The banner says "Vote NPD!"
The surveys showed that those likely to vote for the far-right were primarily younger people, generally working class or unemployed, who do not have a university education.
"It's generally people from the lower social groups, who have a lot of fear about their future," Patzelt said.
The reforms, introduced by Chancellor Gerhard Schröder's government, aim to stabilize Germany's overburdened social security system and boost the country's economy. They would cut benefits to many long-term unemployed, which officials hope would encourage them to find jobs. But among those in eastern Germany especially -- where the unemployment rate hovers at around 20 percent in many areas -- the reforms are perceived as unfair. Many say they would gladly work, if the jobs were there.
"People see that even after the reforms take effect, there is little chance of their finding jobs, and it's made them enraged," Hajo Funke, a professor of political science at Berlin's Free University, said. "That rage is being misused by the right."

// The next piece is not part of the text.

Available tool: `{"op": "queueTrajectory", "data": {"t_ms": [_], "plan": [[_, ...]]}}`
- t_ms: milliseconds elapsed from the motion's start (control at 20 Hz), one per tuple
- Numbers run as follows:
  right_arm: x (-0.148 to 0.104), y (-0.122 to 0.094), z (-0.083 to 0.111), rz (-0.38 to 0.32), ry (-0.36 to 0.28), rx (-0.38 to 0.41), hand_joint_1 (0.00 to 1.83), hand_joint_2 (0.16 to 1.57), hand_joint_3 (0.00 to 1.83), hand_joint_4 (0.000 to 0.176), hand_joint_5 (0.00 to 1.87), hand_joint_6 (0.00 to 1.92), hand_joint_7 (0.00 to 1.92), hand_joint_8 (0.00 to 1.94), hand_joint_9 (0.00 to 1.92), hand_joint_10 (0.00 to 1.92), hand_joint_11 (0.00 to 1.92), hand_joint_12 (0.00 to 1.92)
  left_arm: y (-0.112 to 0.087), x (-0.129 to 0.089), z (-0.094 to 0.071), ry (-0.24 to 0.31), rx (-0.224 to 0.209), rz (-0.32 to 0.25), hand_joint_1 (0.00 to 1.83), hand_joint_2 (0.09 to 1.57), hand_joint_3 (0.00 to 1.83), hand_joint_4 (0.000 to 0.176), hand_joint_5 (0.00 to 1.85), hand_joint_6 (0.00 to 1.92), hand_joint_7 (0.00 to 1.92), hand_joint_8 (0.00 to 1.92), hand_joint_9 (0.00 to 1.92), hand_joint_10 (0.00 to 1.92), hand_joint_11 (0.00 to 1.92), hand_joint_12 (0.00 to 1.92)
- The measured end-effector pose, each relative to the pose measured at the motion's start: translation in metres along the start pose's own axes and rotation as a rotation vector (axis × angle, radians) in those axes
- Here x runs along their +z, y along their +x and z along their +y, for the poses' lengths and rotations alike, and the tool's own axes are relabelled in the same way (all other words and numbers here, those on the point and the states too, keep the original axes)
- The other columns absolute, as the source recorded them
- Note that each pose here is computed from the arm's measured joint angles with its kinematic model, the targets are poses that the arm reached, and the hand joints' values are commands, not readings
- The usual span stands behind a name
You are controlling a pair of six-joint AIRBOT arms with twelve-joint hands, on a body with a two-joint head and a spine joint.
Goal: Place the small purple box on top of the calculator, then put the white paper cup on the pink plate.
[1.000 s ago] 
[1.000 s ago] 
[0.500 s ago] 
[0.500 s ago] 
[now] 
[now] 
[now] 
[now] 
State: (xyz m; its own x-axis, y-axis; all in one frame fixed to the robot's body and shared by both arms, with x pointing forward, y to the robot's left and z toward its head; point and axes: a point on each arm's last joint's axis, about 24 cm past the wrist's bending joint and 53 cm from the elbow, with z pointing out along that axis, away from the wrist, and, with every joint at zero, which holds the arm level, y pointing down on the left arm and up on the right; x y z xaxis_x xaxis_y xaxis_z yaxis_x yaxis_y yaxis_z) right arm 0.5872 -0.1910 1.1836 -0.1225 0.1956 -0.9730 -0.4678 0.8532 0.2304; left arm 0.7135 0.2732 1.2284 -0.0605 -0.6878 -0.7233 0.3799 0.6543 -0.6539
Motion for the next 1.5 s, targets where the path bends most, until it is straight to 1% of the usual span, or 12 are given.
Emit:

New strategy and sophistication
Skinhead at an NPD demonstration.
Part of the recent success of the far-right can be traced to some clever image polishing. While traditionally seen by many as an unruly group of violent skinheads, the NPD and other groups have tempered their image as of late, taming down some of their more extreme views and recasting themselves as "social-revolutionary nationalists" on the side of the little guy.
"Their public manner has changed," said political scientist Patzelt. "They now present themselves as civilized and professional and try to hide the ugly side. But it's deceptive."
He said the NPD and another prominent right-wing party, the German People's Union (DVU), have not changed their basic beliefs, which include anti-Semitic and racist views. The DVU has called for "criminal foreigners" to be expelled. Its posters demanded "German jobs for Germans first." Both are strongly against Turkey possibly joining the EU.
The NPD's candidate in Saxony, Holger Apfel, has even called for Germany to reclaim lands lost after 1945 which now belong to Poland and Russia.
"Nothing and nobody will keep us from our struggle for the Reich," he was quoted by the newsmagazine Der Spiegel.
Unlike in some other European countries, Germany's far-right movement has never been able to get a strong foothold in the country or unify itself under a single leader. Although they have made it into regional assemblies in the past, their tenures there have usually been short due to infighting and incompetence.
This time, however, the NPD and DVU agreed on a new strategy in which the NPD has limited its campaign to Saxony, where it is strongest, and skipped the state of Brandenburg, where the DVU will be the only far-right party on the ticket. This way, they hope to avoid splitting the vote on Sept. 19.
No repeat of Weimar
While the two recent polls have been contradictory regarding whether the far-right will pass the five percent hurdle and make it into state government after the upcoming elections, political scientist Patzelt said he wouldn't be surprised if Saxony's legislature had to make room for several right-wing lawmakers.
"The potential in Saxony for right-wing voting is around 13 or 14 percent," he said. "You have to consider the 'lying factor,'" where people are reluctant to tell pollsters their true voting intentions. He pointed to the case of 1998 elections in Saxony-Anhalt, where three percent of those polled before the vote said they would cast ballots for the DVU. On election night, results showed that the party had actually garnered 12.9 percent of the vote.
But most experts say although the current rise of the far-right is worrying, it does not represent a fundamental threat to German democracy."It's not dangerous in the sense that we're seeing a repeat of the Weimar Republic," said the Free University's Funke, referring to the German government in the 1920s and early 1930s which fell to the Nazis. "But in some local regions, we could see a change in the political atmosphere and a weakening of democratic values."